Nutrition Tips to Improve Fat Loss

Incorporating these fat loss tips will improve your nutrition program. Start off slowly and add one a week, you don't have to adopt all of them at
once. Before long, you've cleaned up your nutrition program and onyour way to reaching your goal. Trendy diets, fads and the infomercial
product of the month, are not going to help you reach your weight loss goals. A well thought-out nutrition and exercise program will.

Eat breakfast

Proven time and again, those who eat breakfast are more successful at controlling their weight than those that don't. Plus, when doing strength
training exercises (and you know you should be), it's even more important to make certain you fuel those muscles after an overnight fast.
The perfect time for burning fat because glycogen, blood glucose and insulin levels are all low.

Unfortunately, it may also be perfect for burning muscle, because glycogen levels are low, and levels of the catabolic stress hormone
cortisol are high. If you skip breakfast and eat lunch at noon, you're not only in a highly catabolic (muscle wasting) state, you're also sending an
unmistakable starvation signal to your body.

Eat less sugar

Start reading labels! Sugar is hidden in almost every commercial food item. A single tablespoon of ketchup gets 3 of its 4 grams of carbs from
sugar. A 12 oz can of cola has a staggering 40 grams of sugar, and ALL of the carbs in a cola are sugar! Why does that matter?

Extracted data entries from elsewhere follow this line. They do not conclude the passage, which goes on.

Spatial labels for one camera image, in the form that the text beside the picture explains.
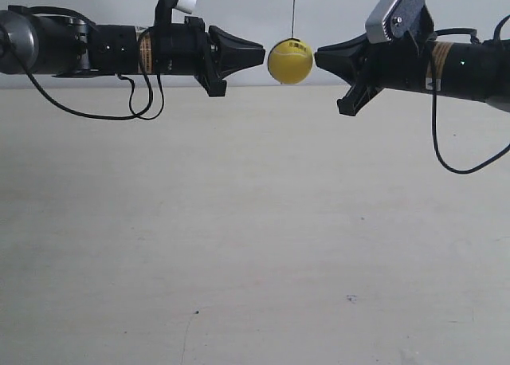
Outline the silver wrist camera, image right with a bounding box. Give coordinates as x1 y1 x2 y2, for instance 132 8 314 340
365 0 426 45

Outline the yellow tennis ball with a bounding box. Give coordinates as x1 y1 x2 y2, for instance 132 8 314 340
267 37 313 85

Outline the silver wrist camera, image left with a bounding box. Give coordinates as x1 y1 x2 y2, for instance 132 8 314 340
154 0 197 26

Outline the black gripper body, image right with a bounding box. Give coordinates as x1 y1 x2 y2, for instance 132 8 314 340
359 5 434 89

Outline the black cable, image left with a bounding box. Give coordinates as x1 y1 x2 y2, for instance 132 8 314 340
0 20 165 121

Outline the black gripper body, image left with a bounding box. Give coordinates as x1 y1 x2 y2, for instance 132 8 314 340
137 16 218 82

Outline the silver wrist camera, image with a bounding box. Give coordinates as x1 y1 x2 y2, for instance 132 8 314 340
154 0 197 26
365 0 426 45

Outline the black cable, image right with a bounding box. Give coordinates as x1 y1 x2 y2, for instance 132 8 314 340
432 89 510 175

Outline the black cable, image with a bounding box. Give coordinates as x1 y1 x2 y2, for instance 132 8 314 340
432 89 510 175
0 20 165 121

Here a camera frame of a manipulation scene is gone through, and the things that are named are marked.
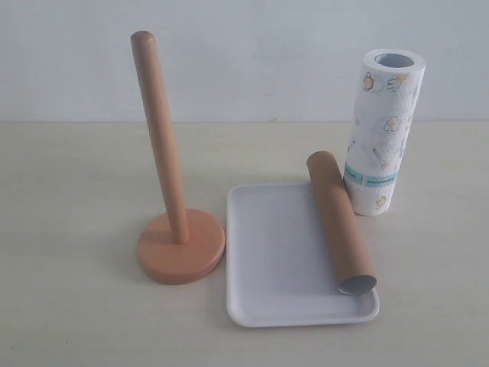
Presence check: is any wooden paper towel holder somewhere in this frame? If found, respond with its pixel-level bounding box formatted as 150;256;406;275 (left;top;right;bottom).
131;31;225;284

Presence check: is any brown cardboard tube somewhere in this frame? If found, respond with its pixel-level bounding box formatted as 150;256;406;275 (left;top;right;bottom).
306;151;377;296

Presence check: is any printed white paper towel roll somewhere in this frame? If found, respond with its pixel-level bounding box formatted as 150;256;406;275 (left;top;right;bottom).
343;49;426;216

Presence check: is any white rectangular plastic tray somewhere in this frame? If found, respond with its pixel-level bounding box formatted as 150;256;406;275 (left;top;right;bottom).
226;183;380;328

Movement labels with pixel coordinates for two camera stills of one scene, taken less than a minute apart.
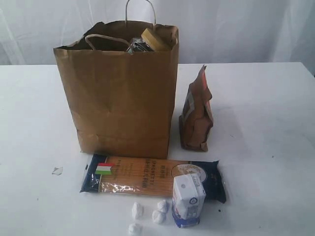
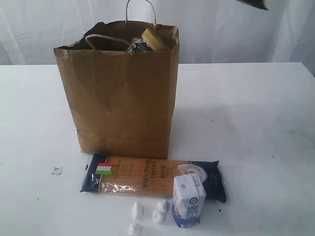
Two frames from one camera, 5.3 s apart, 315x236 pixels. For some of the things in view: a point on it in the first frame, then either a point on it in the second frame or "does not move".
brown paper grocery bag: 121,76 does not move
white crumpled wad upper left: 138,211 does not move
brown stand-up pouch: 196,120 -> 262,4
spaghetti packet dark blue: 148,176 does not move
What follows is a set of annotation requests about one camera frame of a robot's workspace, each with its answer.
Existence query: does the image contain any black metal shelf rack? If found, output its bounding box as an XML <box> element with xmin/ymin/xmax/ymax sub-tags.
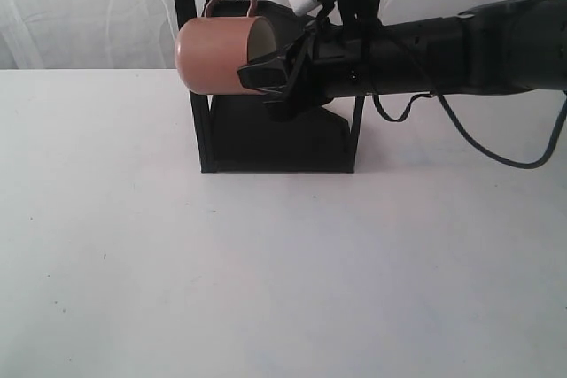
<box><xmin>174</xmin><ymin>0</ymin><xmax>379</xmax><ymax>173</ymax></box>

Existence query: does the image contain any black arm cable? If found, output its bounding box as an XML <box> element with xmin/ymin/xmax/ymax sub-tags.
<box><xmin>361</xmin><ymin>19</ymin><xmax>567</xmax><ymax>170</ymax></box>

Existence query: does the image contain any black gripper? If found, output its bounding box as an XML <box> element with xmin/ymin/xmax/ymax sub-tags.
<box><xmin>236</xmin><ymin>19</ymin><xmax>470</xmax><ymax>121</ymax></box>

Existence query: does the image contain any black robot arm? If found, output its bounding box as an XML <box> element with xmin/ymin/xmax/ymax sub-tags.
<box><xmin>238</xmin><ymin>0</ymin><xmax>566</xmax><ymax>120</ymax></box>

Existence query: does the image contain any pink ceramic mug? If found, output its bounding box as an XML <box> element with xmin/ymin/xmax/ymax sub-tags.
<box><xmin>175</xmin><ymin>0</ymin><xmax>277</xmax><ymax>95</ymax></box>

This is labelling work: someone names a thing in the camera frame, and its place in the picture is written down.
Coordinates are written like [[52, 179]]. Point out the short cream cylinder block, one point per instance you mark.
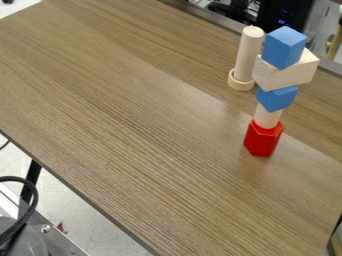
[[266, 119]]

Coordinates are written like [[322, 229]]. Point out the cream wooden cylinder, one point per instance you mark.
[[247, 53]]

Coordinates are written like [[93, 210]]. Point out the red hexagonal block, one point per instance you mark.
[[262, 140]]

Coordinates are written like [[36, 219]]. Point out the small blue cube block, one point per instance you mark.
[[276, 98]]

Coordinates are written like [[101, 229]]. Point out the cream wooden rectangular block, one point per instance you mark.
[[285, 74]]

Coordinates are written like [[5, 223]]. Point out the large blue cube block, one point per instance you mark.
[[283, 47]]

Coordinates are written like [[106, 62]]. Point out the black computer tower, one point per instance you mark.
[[285, 13]]

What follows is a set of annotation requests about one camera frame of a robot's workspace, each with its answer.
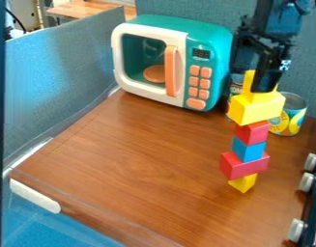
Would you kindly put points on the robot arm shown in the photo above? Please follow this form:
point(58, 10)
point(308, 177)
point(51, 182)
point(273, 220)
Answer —
point(278, 14)

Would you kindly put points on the blue cube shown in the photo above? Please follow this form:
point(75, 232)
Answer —
point(248, 150)

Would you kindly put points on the large red block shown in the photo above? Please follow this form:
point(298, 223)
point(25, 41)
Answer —
point(243, 166)

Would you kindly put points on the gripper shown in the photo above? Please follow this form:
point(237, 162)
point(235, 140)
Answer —
point(259, 40)

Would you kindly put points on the small yellow cube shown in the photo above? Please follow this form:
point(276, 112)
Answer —
point(242, 183)

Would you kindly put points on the wooden desk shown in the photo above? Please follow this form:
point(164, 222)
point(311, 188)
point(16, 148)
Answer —
point(91, 9)

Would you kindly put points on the large yellow cube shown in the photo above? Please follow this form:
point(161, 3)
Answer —
point(255, 108)

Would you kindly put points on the small yellow block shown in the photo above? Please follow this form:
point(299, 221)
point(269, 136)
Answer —
point(248, 82)

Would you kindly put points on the toy stove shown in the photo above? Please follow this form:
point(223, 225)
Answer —
point(310, 199)

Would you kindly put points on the can with dark label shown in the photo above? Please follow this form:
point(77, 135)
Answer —
point(235, 91)

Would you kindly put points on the toy microwave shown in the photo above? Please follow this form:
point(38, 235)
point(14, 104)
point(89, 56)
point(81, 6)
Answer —
point(173, 61)

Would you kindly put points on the small red cube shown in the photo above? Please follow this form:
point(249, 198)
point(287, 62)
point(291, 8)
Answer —
point(253, 132)

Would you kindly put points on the can with yellow blue label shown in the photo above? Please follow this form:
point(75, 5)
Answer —
point(291, 117)

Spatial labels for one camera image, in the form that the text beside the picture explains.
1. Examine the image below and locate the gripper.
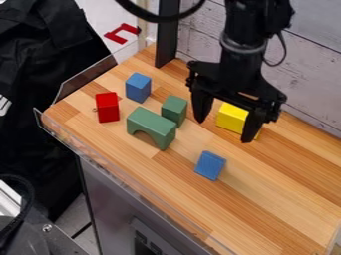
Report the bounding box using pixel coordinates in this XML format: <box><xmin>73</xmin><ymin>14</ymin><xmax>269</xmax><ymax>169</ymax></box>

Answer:
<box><xmin>184</xmin><ymin>49</ymin><xmax>289</xmax><ymax>144</ymax></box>

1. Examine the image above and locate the yellow block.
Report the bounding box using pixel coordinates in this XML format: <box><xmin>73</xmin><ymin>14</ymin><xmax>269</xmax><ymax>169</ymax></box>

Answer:
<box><xmin>215</xmin><ymin>101</ymin><xmax>263</xmax><ymax>140</ymax></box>

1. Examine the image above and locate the flat blue block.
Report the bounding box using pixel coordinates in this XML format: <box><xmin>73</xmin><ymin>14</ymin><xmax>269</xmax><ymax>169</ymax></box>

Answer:
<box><xmin>192</xmin><ymin>150</ymin><xmax>228</xmax><ymax>182</ymax></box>

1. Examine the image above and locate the green cube block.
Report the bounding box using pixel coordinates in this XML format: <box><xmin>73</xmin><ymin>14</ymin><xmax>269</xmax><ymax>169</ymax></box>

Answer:
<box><xmin>160</xmin><ymin>95</ymin><xmax>189</xmax><ymax>128</ymax></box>

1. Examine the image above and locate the green arch block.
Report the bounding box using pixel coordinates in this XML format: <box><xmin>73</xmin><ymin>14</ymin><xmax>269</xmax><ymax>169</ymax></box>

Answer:
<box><xmin>125</xmin><ymin>106</ymin><xmax>179</xmax><ymax>151</ymax></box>

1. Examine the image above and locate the blue cube block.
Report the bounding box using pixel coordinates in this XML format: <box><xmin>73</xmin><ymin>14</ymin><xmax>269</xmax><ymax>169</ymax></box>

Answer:
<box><xmin>124</xmin><ymin>72</ymin><xmax>154</xmax><ymax>104</ymax></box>

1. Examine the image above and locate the red block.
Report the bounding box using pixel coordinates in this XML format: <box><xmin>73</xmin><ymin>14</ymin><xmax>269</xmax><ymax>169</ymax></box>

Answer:
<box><xmin>94</xmin><ymin>91</ymin><xmax>122</xmax><ymax>124</ymax></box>

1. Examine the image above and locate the person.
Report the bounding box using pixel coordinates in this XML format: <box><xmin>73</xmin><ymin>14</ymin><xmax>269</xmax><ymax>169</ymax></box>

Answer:
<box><xmin>0</xmin><ymin>0</ymin><xmax>114</xmax><ymax>223</ymax></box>

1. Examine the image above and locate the black post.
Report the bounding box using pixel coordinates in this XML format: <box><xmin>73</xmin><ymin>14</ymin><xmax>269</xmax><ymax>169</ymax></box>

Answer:
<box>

Simple sugars are digested very quickly and cause a rapid spike in blood sugar. Your body then releases large amounts of insulin. Insulin
quickly clears the glucose from the bloodstream leading to low blood sugar (hypoglycemia.) Low blood sugar causes cravings, hunger,
weakness, mood swings and decreased energy. These cravings for sugar result in a vicious cycle of ups and downs in blood sugar levels
throughout the day.

Eat More Often

Studies have shown that those who eat 4-6 smaller meals per day have less body fat than those eating 2-3 meals a day, even if both groups eat
about the same number of calories. This is because of maintaining steady blood sugar levels. Too much insulin activates fat storage
enzymes and forces fat in the bloodstream into fat cells for storage.

High insulin levels also inhibit enzymes that promote the breakdown of existing stored body fat. You can manage your blood sugar and insulin
levels by choosing fewer simple carbohydrates, more complex carbohydrates, eating fiber and having your carbohydrates with lean
proteins approximately every three hours.

Eat protein

Be sure to include enough protein for your level of activity (you are exercising...right?)

Protein speeds up your metabolism because your body has to work harder to digest, process, and utilize it compared to fats or carbs.

The "thermic" effect of protein is one of the reasons that a higher protein diet is more effective for fat loss than a diet high in fat or carbs. Too
much of any food can be stored as body fat, but protein is less likely tobe converted to fat than any other nutrient.

Eat nothing from a box

The closer your food is to nature the better off you are. Have you looked at the ingredients list in most packaged food these days? You need to
be a scientist to figure out what half the ingredients are. Stick to real,wholesome foods, fruits, vegetables, whole grains, lean protein, etc.

Eat your vegetables

I don't mean fast food french fries. Try to get as many vegetable servings into your meals as you can. It's nearly impossible to over eat vegetables.
They are full of fiber and will help keep you full between meals. They also contain loads of antioxidants. Raw is great, steamed is another
good way to have them. Hold the heavy cheese sauces please!

Eat protein and carbs together

If you want to keep your blood sugar in check, then don't eat your carbs by themselves. Strive to always have balanced meals of protein, carbs
and healthy fats. You'll feel better and your muscles will thank you.

Prepare your own food

Best for several reasons...It's cheaper than eating out, you know exactly what you are eating, and it saves time. It takes no more time to cook up 6
healthy chicken breasts than it does to cook one or two. Make things easy. Prepare them over the weekend and your lunches for the next few
days are done. While you are at it, put on a pot of brown or wild rice, or bake up some sweet potatoes and you're good to go.

Drink water

LOTS! Most people are already dehydrated. Strive to drink a gallon a day. If you drink a lot of coffee, then you need an extra 8 oz for each cup
of coffee. Exercise will put more demands on your fluid levels. You need water. Drink 50-75% of your body weight in ounces of water. Add an
additional 16 oz for strenuous exercise. No complaining!

Get more exercise

Get some exercise on most days of the week, and alternate between strength training exercises and cardio training. If you are a beginner,
shoot for two weight workouts a week and progress to 3 or more depending upon your goals. Get in as many cardio sessions as your
schedule will allow, but aim for at least 3.

Commit to adopting these nutrition program changes and you'll be well on your way to reaching your weight loss goal, whether it's ten pounds
or many more. Sound nutrition and exercise will always succeed in thelong run. Don't give into the temptation of fads.